I am currently trying to avoid GC_CONCURRENT calls, so i’m running through my main loop.
I’ve noticed that i often create a complex object to do calculations.
So my question is would declaring that object as a field of the class opposed to declaring it in the methods that use it help performance?
Or because my english has probably hurt you brain, here’s the code example as field
class myclass{
private MyObject myObject;
...
public void myLoopedMethod(...){
myObject = new MyObject(...);
myObject.dostuff;
}
Example in method
class myclass{
...
public void myLoopedMethod(...){
MyObject myObject = new MyObject(...);
myObject.dostuff;
}
The right scope would be the method, but my doubt is that by making it a field, the memory is always freed and allocated in the same spot. Is this true and does this help avoiding GC calls?
Also, i should probably do something like this, but I’m interested if the above logic makes sense.
class myclass{
private MyObject myObject;
...
public void myMethod(...){
myObject.setNewValues(...);
myObject.dostuff;
}
}
There is no guarantee that memory allocated in the same spot.
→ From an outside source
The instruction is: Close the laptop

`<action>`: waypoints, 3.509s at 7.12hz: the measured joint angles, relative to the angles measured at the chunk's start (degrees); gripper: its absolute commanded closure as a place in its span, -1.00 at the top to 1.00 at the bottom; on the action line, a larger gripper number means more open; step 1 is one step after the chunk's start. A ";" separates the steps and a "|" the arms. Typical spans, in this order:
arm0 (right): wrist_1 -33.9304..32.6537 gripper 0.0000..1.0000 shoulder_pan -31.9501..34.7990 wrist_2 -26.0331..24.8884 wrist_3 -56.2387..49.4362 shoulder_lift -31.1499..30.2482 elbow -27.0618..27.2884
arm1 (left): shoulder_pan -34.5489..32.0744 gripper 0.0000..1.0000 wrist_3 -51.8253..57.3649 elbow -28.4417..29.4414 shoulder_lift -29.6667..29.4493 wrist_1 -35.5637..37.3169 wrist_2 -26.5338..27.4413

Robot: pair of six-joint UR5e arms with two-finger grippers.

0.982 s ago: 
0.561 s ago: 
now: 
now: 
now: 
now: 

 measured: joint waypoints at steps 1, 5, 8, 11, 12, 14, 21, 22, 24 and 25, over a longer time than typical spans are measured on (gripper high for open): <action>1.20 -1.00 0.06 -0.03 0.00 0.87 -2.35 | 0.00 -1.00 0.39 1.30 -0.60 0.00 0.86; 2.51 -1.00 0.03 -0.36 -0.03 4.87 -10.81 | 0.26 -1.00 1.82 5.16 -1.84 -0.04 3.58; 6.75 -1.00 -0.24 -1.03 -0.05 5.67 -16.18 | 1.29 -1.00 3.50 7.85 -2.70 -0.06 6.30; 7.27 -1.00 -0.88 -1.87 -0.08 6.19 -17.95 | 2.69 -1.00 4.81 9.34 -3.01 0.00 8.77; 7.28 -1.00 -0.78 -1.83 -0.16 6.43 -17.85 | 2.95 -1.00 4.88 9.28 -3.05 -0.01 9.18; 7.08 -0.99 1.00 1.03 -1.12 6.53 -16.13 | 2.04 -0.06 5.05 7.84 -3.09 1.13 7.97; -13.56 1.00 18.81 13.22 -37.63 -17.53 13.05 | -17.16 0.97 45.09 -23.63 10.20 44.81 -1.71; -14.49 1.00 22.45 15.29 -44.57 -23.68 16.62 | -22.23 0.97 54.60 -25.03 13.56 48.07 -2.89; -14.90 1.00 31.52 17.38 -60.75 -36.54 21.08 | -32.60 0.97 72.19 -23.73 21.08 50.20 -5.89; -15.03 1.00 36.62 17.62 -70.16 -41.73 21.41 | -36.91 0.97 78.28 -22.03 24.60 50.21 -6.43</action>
It is implementation detail.
In your example case, if instance variable, all objects referenced by this instance variable will be eligible for GC except last object which still has a reference from the instance variable (last one will become eligible for GC when it has no reachable references).
In case of defining inside method, all objects referenced by this reference will become eligible for GC as soon as loop done.
So, better go with defining inside method unless you need reference to the object identified in loop.
Coming to question avoiding GC calls, I think both approaches will have almost same amount of GC activity. Unless you have real issue with memory I would suggest don’t worry about memory allocation and GC, VMs are intelligent enough to take care that stuff.